**WHAT IS EXPECTED:** Skip the pictures and restate, word for word, the lines from the one containing "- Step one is" to the end of the data below.

=-=-=

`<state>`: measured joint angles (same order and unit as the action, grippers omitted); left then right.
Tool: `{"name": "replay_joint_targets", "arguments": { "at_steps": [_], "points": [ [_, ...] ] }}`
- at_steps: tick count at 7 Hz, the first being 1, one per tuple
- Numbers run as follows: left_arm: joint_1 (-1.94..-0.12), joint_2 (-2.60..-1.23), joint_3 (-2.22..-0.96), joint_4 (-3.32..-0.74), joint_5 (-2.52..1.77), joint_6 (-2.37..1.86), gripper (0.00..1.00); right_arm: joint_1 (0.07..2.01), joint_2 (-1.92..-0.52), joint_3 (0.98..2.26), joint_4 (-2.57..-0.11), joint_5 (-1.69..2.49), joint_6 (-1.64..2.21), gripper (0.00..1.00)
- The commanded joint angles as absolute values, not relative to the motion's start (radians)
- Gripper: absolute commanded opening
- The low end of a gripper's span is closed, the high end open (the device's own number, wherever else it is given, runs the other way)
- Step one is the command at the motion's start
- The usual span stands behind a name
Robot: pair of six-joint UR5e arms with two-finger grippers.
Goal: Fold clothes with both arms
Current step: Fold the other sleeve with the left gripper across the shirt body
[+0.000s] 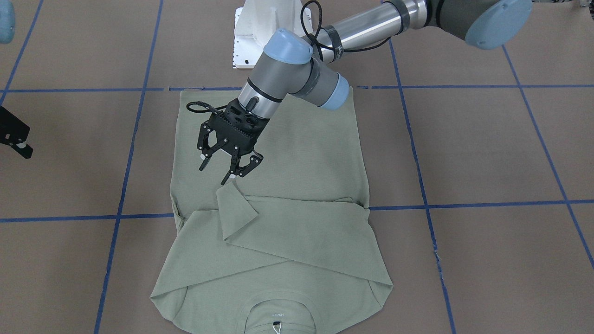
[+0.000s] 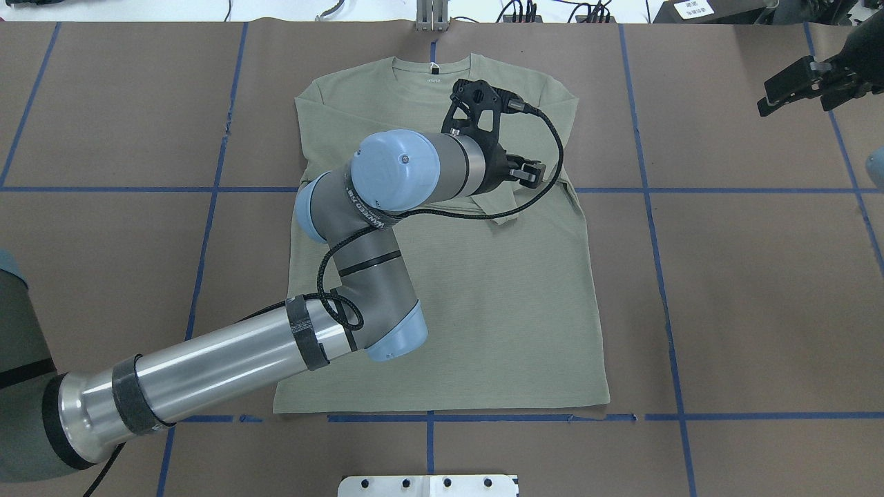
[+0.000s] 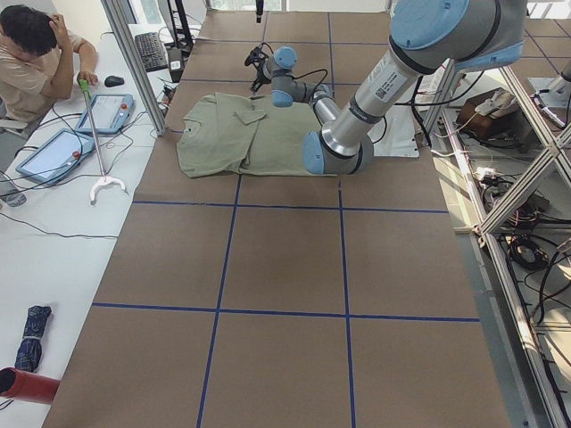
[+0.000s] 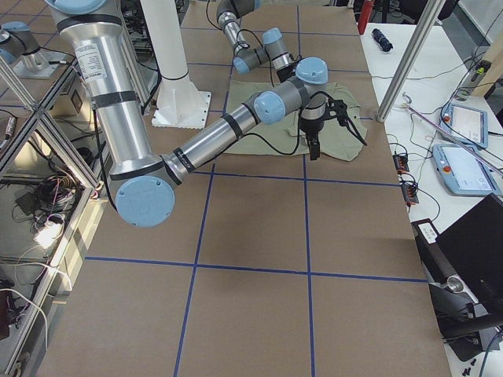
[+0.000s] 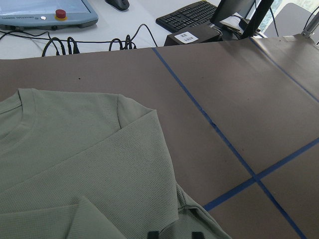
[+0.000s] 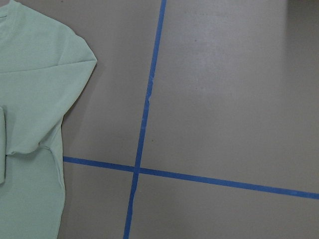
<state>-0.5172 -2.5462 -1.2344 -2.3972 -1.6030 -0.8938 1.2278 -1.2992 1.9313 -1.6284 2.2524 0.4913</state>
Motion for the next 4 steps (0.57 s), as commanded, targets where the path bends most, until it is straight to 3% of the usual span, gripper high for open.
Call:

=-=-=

**ANSWER FOR THIS EXERCISE:**
- Step one is the command at the motion's start
- The usual span stands behind a name
Robot: pair of six-joint UR5e arms with two-finger grippers.
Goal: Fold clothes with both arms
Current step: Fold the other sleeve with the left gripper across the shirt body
[+0.000s] 
[+0.000s] 
[+0.000s] 
[+0.000s] 
[+0.000s] 
[+0.000s] 
<state>-0.5172 -2.5462 -1.2344 -2.3972 -1.6030 -0.8938 1.2278 -1.2992 1.9313 -1.6284 2.2524 0.4913</state>
Motion for the next 4 steps (0.57 s), as commanded, targets where the path bends most, until it is straight to 3% of the usual span, gripper high for open.
Call:

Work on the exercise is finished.